All robbits love peace, but the Hairies cherish it so much they wish to be the only ones in possession of it. To this end, they have become bandits. Their usual tactic is jumping from trees upon passers-by, achieved by patience and an efficient camouflage. They disguise themselves as growths of moss and fungi. A typical Hairie looks like that most of the time anyway. They have tangled beards and hair they use as most people use pockets, only more efficiently. It's very difficult to remove someone's valuables from his beard when he's not looking. Nimblefingers avoid offending Hairies because they, although smaller than your average dwarf, are skilled fighters. Indeed, most Hairie homes sport a variety of weapons stored on the walls and even the children know how to use them.
These days, robbits never leave Shirwood – alive. There is a large amount of silver paid for a robbit head in all civilized lands and the nearest uncivilized ones as well. However, if a bounty hunter happens to bring some less vital body part, he gets a flogging. All he has succeeded in is creating one more maimed individual to join the Long-Ears beggars. Robbits are hard to find and hard to catch – unless they find you. In that case they have the advantage of numbers or surprise. In the case of Nimblefingers, the surprise happens only when you notice the loss of your purse, horse, and on some occasions, your clothes. It is very unwise to take a bath in Shirwood. Robbits never do. Indeed, they are afraid of deep water and if you try to wash one, it faints. So far enemies haven't discovered this, mainly because they have other things in mind when they meet the inhabitants of Shirwood than washing them. Such as 'What happened to my squire?' or 'Why is there a dirty dwarf eating my supper?'
2. Concerning Cigarettes
Robbits love smoking. Even the women and some of the children. It is of course an unhealthy habit; but the expected life span of a robbit is too short to worry about things like cancer. If you survive your infant years but die of sickness in a bed you are considered lucky by Shirwood standards. The Long-Ears argue that all herbs are by nature healthy, and if not, yellow teeth and an ugly cough are part of a convincing beggar's appearance. The Nimblefingers do it mostly from habit, as they like to keep their fingers busy even when relaxing, and rolling cigarettes is more polite than practicing knife tricks. Hairies prefer large cigars and claim smoking helps to get tacky tangles in one's beard. Some Hairie women are reputed to have grown beards by smoking excessively. This cannot be confirmed as their families immediately sold them to passing circus groups.
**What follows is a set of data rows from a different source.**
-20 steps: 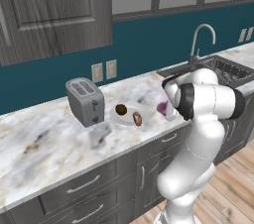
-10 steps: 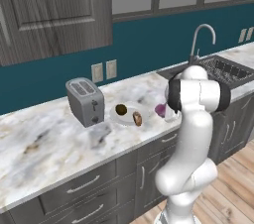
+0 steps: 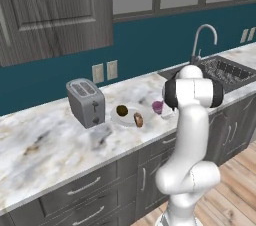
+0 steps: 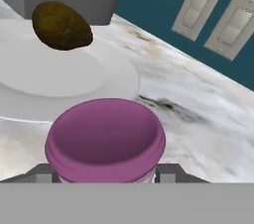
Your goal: Pick the avocado and bread from the counter and place them on the plate. Then pick the jam from the cabinet and place it next to the plate. Lastly close the cabinet door.
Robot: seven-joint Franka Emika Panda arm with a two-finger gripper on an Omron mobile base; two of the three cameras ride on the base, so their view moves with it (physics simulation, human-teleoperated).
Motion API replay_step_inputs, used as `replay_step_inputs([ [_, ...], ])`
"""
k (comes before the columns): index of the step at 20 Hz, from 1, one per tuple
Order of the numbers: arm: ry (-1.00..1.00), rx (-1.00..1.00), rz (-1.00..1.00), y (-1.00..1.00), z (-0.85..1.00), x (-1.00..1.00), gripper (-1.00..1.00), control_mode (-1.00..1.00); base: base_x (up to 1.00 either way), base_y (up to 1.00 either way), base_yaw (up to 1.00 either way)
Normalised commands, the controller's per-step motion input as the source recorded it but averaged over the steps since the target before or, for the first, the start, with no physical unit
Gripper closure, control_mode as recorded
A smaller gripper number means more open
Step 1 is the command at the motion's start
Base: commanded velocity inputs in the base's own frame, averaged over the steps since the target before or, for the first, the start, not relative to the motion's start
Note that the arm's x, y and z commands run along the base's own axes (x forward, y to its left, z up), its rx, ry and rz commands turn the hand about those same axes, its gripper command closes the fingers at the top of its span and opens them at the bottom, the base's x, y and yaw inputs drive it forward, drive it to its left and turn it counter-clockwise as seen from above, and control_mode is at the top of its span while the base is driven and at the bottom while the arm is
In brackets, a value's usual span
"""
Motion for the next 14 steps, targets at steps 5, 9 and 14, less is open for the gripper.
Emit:
replay_step_inputs([
  [5, 0.0, 0.0, 0.05, 0.17, -0.49, 0.23, 1.0, -1.0, 0.0, 0.0, 0.0],
  [9, 0.0, 0.0, 0.07, 0.22, -0.55, 0.21, 1.0, -1.0, 0.0, 0.0, 0.0],
  [14, 0.0, -0.02, 0.07, 0.36, -0.44, 0.15, -1.0, -1.0, 0.0, 0.0, 0.0],
])
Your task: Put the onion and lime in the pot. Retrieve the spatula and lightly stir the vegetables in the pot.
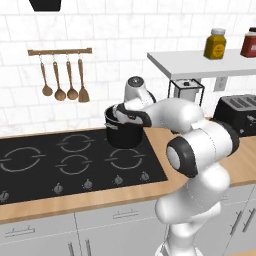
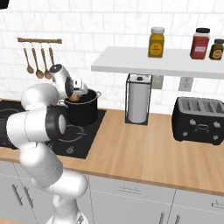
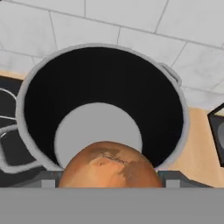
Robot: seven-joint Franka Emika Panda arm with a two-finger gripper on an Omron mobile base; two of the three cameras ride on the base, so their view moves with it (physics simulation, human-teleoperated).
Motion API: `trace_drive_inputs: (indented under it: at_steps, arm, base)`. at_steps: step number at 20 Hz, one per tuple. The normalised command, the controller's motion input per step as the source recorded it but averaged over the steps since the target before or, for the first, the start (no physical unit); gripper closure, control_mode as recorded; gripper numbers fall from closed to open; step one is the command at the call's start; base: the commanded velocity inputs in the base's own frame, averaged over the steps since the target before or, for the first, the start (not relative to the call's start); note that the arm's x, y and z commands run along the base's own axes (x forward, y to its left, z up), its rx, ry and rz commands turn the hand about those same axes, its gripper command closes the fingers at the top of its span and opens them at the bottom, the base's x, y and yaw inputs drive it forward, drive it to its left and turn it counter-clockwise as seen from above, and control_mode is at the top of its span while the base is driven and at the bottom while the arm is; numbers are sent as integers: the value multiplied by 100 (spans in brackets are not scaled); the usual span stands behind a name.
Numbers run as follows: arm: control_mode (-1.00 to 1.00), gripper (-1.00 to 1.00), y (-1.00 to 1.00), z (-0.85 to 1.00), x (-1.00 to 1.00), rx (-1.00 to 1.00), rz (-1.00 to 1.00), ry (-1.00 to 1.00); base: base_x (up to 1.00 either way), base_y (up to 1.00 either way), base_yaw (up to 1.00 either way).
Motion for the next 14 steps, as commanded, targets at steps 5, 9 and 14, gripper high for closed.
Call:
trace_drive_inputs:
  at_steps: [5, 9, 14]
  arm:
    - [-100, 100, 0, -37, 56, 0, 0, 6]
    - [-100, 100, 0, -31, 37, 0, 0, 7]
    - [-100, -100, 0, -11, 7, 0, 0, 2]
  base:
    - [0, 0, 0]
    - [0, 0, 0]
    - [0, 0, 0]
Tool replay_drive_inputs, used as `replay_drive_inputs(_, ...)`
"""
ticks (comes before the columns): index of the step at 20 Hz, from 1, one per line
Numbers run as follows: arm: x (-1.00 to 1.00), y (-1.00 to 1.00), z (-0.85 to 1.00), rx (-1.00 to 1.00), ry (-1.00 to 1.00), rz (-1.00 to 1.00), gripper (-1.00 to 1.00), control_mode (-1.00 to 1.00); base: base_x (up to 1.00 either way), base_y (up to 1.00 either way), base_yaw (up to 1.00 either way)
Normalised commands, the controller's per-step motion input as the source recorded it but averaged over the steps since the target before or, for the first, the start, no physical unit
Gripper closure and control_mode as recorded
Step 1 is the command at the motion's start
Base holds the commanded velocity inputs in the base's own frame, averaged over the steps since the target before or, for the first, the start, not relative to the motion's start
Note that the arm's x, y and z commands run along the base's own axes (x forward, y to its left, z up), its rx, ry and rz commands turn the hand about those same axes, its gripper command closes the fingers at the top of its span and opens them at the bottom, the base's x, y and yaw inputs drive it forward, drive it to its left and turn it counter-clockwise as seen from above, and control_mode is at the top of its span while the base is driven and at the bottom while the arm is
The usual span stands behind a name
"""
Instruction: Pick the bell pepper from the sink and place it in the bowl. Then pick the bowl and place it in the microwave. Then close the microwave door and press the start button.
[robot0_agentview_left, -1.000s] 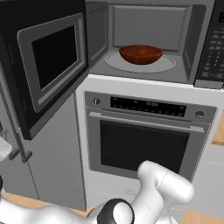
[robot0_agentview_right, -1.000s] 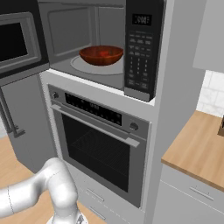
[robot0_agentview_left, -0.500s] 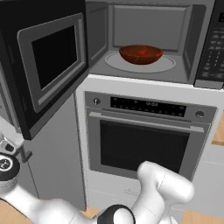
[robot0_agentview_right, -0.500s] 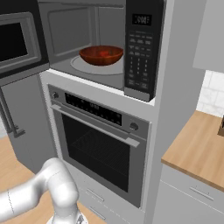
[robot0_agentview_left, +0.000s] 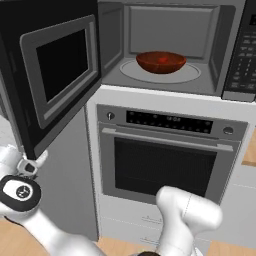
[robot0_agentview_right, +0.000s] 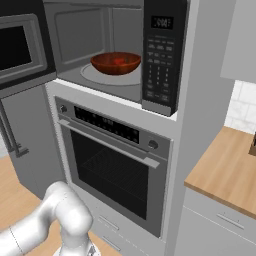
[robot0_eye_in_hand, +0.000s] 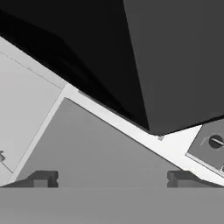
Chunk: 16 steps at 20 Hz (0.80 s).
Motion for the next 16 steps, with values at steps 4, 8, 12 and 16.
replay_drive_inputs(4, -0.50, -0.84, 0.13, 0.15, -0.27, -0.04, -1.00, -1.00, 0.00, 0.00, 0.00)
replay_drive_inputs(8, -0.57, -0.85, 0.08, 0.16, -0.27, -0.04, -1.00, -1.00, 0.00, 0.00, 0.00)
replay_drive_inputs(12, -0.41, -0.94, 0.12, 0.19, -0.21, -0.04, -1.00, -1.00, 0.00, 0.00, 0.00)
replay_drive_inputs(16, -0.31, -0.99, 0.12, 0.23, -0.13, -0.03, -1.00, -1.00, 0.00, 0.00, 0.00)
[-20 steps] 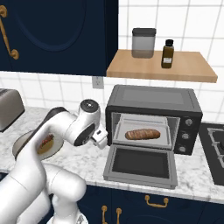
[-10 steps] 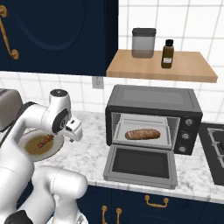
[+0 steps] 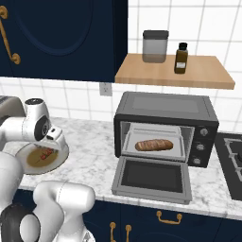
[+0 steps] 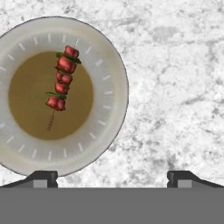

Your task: Pick up the kebab skewer and baguette bread, and place them inside the toaster oven. Close the toaster oven door and start by setting the timer.

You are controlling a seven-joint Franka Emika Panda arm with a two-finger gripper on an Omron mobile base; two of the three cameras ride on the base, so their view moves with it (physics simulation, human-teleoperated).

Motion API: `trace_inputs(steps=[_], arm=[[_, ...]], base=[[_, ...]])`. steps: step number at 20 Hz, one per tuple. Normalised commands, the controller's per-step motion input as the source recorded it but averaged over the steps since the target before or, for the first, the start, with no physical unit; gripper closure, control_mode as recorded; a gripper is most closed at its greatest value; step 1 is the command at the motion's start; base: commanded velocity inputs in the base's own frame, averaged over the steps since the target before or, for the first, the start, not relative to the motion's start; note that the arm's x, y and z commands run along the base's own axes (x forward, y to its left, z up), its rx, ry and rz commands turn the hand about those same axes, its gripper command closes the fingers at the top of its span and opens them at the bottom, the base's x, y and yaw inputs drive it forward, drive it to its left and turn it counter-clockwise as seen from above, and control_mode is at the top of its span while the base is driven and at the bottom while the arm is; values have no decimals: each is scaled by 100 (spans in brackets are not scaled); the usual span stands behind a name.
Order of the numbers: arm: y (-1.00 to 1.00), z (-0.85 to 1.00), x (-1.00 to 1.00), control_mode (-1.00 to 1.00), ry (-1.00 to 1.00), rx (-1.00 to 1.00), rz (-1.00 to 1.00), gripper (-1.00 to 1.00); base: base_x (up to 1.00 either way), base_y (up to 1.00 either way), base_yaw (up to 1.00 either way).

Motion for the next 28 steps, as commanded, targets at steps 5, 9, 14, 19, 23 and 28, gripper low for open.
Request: trace_inputs(steps=[5, 9, 14, 19, 23, 28], arm=[[32, 0, 34, -100, 10, 0, 0, -100], [10, -9, 46, -100, 6, 0, 0, -100], [20, -29, 8, -100, 2, 0, 0, -100], [39, -47, 11, -100, 0, 0, 0, -100], [33, -44, 16, -100, 0, 0, 0, -100], [19, -19, 40, -100, 0, 0, 0, -100]], base=[[0, 0, 0], [0, 0, 0], [0, 0, 0], [0, 0, 0], [0, 0, 0], [0, 0, 0]])
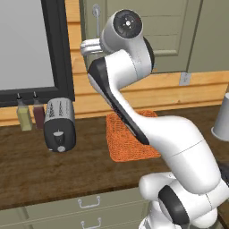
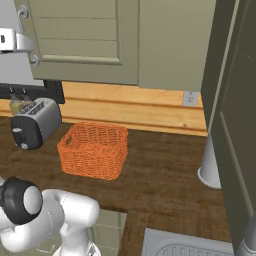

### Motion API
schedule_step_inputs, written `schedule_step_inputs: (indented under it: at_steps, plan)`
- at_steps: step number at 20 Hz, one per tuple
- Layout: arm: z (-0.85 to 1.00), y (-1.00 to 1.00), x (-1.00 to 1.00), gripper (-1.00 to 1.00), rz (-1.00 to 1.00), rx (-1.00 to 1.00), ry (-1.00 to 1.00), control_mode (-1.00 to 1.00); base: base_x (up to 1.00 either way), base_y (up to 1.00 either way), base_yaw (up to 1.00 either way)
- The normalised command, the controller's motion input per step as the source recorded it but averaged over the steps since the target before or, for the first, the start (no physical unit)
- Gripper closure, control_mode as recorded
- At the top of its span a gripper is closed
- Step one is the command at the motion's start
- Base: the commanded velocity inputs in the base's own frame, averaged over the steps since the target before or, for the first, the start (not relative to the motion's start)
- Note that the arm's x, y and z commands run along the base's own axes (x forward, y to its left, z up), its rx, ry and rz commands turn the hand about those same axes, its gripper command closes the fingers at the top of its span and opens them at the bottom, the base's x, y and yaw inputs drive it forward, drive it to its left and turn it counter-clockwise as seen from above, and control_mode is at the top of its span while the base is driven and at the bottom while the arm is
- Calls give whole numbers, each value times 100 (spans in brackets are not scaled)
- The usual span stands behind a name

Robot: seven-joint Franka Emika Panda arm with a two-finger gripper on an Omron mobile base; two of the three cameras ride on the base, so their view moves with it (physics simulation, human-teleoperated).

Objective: Open the cabinet, pick up the bread from the cabinet and place it in the basket. Then move the basket to the dining counter.

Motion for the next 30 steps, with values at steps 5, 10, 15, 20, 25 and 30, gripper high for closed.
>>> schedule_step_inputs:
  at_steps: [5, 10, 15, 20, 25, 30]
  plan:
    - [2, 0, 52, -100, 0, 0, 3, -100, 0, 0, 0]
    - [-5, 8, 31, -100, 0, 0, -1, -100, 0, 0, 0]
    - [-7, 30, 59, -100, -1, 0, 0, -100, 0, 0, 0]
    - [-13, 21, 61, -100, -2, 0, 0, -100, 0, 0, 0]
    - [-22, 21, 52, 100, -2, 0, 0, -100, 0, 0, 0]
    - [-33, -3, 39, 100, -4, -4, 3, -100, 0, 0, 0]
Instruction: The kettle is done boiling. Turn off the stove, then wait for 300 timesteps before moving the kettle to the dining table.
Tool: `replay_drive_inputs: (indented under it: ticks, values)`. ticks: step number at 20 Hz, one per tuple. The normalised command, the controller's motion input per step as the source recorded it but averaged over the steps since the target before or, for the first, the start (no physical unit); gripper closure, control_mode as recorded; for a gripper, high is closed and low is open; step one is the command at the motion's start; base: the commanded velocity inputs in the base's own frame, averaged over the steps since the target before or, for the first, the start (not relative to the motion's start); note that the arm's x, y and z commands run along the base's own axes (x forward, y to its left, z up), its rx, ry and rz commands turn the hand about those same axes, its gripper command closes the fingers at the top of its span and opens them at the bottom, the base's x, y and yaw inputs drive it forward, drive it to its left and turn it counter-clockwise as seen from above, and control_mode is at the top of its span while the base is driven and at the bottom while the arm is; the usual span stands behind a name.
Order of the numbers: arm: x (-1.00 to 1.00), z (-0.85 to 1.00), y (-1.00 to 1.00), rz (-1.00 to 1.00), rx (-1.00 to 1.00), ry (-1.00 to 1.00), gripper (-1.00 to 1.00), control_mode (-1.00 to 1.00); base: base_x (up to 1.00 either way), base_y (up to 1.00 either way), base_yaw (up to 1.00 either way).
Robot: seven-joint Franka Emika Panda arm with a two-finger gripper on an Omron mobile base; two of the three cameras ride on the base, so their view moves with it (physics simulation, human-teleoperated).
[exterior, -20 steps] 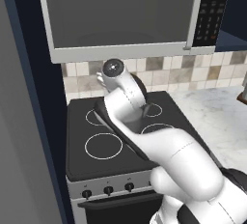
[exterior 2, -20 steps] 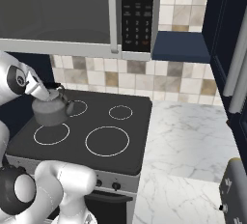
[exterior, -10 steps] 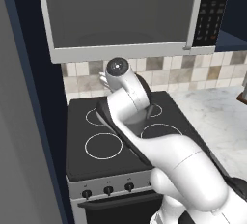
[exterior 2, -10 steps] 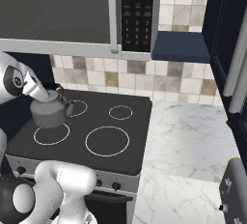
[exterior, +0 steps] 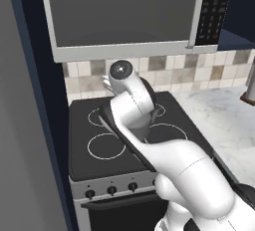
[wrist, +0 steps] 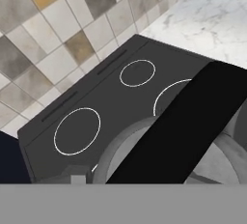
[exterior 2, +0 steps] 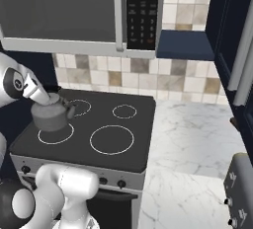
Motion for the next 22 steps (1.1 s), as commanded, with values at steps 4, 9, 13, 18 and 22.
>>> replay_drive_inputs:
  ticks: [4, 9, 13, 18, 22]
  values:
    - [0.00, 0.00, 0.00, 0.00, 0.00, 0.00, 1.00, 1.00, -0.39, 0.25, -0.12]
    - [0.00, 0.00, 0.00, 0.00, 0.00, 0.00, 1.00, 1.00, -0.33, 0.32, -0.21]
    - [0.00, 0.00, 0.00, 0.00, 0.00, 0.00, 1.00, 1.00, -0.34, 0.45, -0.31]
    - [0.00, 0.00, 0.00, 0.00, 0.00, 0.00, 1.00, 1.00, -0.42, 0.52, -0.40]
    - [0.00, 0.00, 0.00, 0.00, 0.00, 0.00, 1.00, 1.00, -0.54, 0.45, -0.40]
3. Concerning Terra Medimarinean
An imaginary realm. All you need to know is in the map included. If there is no map, write an angry complaint letter. It won't help, but you may feel better.
4. Concerning Yvonne
Yvonne is the favourite goddess of all elves. She is connected to nature and fertility. Yvonne's titles are, among others: Mother Earth, Moon Goddess, Lady of Plenty, Venus, and (among robbits) the Harvest Lady. Her festivals are: 1st of January – the Burial of the Lady, 1st of April – the Waking of the Virgin, 1st of July – the Wedding of Yvonne and Alabaster, and 1st of October – Harvest Cradle. These are celebrated all over the civilized Terra Medimarinean.
There are two types of Elves found in Terra Medimarinean: Sober Elves and Drunk Elves. You can tell the difference by their speech and song. Wizards and witches are mostly elves by birth.